Daft Punk


by Jason Thompson

12 March 2001


Roll Out the Disco Balls One More Time

cover art

Daft Punk


US: 13 Mar 2001

I’m one of those people who will often sit around and start conversations with phrases like “Remember when techno music was really good?” I feel so damned old school these days. You see, I was hitting the clubs like mad four days out of the week circa 1993 when there was a whole lot of great dance music being created in the techno and house genres. Lots of great singles came out from this period, such as Jaydee’s “Plastic Dreams”, Hope’s “Tree Frog”, N.R.G.‘s “I Need Your Lovin’”, Crazy Ivan’s “Mozart’s Revenge”, Two Little Boys’ “Stylophonia”, and Psykosonik’s “Silicon Jesus” to name but a few. But then the great techno buzz became too loud and the record industries started jumping at their chances to promote it as the next big thing. Prodigy was the only band who scored a big deal out of the whole brouhaha, and since then the buzz has faded away, with techno having crashed into other such subgenres as jungle over the past few years. I admit to not being impressed with the overall groove anymore.

However, France has certainly upped the ante lately with Dimitri From Paris and Air, two highly listenable and often entertaining electronic artists who have offered the audiences something different and refreshing away from the usual drum’n'bass and house crank. Add to that list Paris’ own Daft Punk who have been wowing the critics since 1993 with their debut single “The New Wave”. In 1997, the duo (Guy-Manuel De Homem-Christo and Thomas Bangalter) issued their debut album Homework on Virgin to much critical acclaim. After four more years, Daft Punk has returned with their sophomore long-player Discovery and for all intents and purposes it’s one hell of an album.

Now let me be the first to say I’m pretty damned sick of the robot vocoder voice that has been in countless dance tunes ever since Cher first threw it into overkill on “Believe”. So it was with much apathy when I first listened to Daft Punk’s first single from Discovery, “One More Time”. Featuring Romanthony on robot vocoded lead vocals, the tune is your typical dance tune about dance celebration. Nothing overly funky nor very satisfying. Had I stopped right there, Daft Punk would have become another recent group that I would have passed over completely. Thankfully, that was not the case as the rest of the album turned out to be some of the best dance music I’ve heard in a long time.
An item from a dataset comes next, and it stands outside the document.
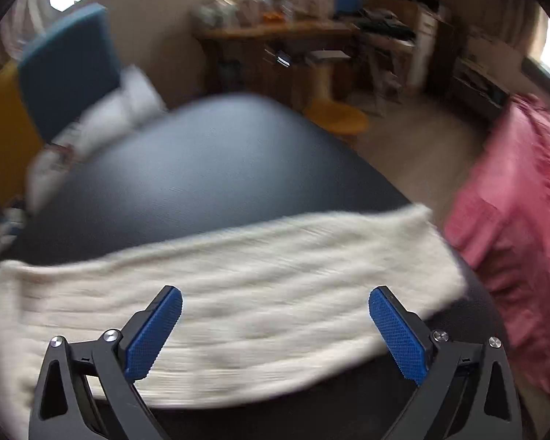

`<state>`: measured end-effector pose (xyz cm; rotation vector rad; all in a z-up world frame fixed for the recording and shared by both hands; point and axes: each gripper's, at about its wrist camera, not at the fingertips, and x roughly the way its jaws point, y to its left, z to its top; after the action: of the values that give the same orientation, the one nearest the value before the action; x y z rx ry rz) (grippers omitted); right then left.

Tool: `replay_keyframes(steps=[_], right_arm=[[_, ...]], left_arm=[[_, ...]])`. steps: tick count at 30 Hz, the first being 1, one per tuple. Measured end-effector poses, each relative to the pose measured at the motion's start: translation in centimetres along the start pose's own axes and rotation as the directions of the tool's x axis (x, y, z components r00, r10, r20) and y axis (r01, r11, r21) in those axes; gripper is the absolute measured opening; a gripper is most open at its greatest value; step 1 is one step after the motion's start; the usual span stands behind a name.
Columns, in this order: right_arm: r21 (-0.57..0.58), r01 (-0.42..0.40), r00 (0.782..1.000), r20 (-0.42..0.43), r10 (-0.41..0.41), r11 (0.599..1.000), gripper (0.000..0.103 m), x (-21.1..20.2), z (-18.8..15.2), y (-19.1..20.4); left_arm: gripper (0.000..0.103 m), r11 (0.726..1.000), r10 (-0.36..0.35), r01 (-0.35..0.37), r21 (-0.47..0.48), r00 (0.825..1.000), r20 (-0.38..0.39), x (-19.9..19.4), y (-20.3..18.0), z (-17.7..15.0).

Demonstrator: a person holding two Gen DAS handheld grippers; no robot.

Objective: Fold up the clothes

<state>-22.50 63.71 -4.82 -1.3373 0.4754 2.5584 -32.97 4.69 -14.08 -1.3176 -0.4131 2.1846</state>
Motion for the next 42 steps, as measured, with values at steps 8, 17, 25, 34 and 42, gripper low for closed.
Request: replay_keyframes(steps=[8, 17, 25, 34, 42], right_arm=[[-0.352, -0.460, 0.888, -0.206, 0.412, 0.815, 0.103, 0.4, -4.2, 23.7], [-0.488, -0.434, 0.901, -0.233, 0.367, 0.757, 0.103, 3.5, -8.7, 31.9], [-0.450, -0.478, 0.875, -0.171, 0.452, 0.754, 0.103, 2.9, -9.4, 30.3], [-0.459, -0.458, 0.884, -0.142, 0.446, 0.761, 0.103, 2.2, -9.9, 30.6], [-0.498, -0.406, 0.908, -0.125, 0.399, 0.766, 0.103, 1.8, -10.4, 31.1]], left_arm=[[0.019, 0.997, -0.058, 0.053, -0.064, 0.995, -0.075, 1.0, 5.6, 6.4], [0.021, 0.986, -0.157, 0.141, -0.091, 0.967, -0.200, 6.6, 7.5, 9.2], [0.021, 0.956, -0.292, 0.290, -0.042, 0.930, -0.224, 7.7, 5.2, 9.7], [0.002, 0.989, -0.095, 0.113, 0.097, 0.980, -0.176, 8.7, 3.6, 10.6], [0.007, 1.000, -0.025, 0.027, 0.007, 0.989, -0.143, 7.8, 5.1, 10.8]])
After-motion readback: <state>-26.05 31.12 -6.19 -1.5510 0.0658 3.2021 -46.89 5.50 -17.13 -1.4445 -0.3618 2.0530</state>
The group has a real penchant for ‘70s cheese, and I do mean that in a very good way. The first time I heard the retro keyboard swirls and instant-payoff melody of “Digital Love” (which comes off as a cross between the Buggles’ “Video Killed the Radio Star” and White Town’s “Your Woman” in the vocal department), I was hooked. Then the sloppy-but-tight funk of “Harder, Better, Faster, Stronger” came out of my speakers and I knew I was done for. Images of disco balls, leisure suits, and multi-colored dance floors filled my head. Yes, Daft Punk can do the ‘70s quite convincingly without turning it into another transparent bid for hipness like so many other groups have done lately. These guys are the real deal.

But the fun doesn’t stop there. “Aerodynamic” is one hell of an instrumental that features some of the most innovative uses of guitar that I’ve heard in dance music such as this in quite a long time. “Something About Us” is slow funk-lite, “Voyager” floats along on a cool musical breeze, and “Short Circuit” will have you recalling the good old days of hip-hop with its breakbeats and unmistakable ‘80s synth lines. With all this good stuff going on, there can’t be any room for error, right? Wrong. Albums such as these usually have a couple clinkers, and Discovery is no different. “Crescendolls”, “Superheroes”, and “High Life” are all built around some quite annoying loops that don’t really ever take off. It would have been all right if the loops themselves didn’t come off sounding like skipping records, but they do and get annoying pretty fast. The three songs are decent if you’re not concentrating on them, but if you’re listening alone chances are that you’ll probably be hitting the skip button a couple times to get around them.

Don’t let that stop you from buying this one, though. The rest of Discovery is lots of fun, proving once again that dance music is best when not taken too seriously. Daft Punk has realized this well on this album, and I have a feeling that Discovery is going to go down in the books as one of the best entries into the dance and techno genre. So dust off those boogie shoes once more because this one’s chock full of grooves that will leave you wanting more long after the disc is over.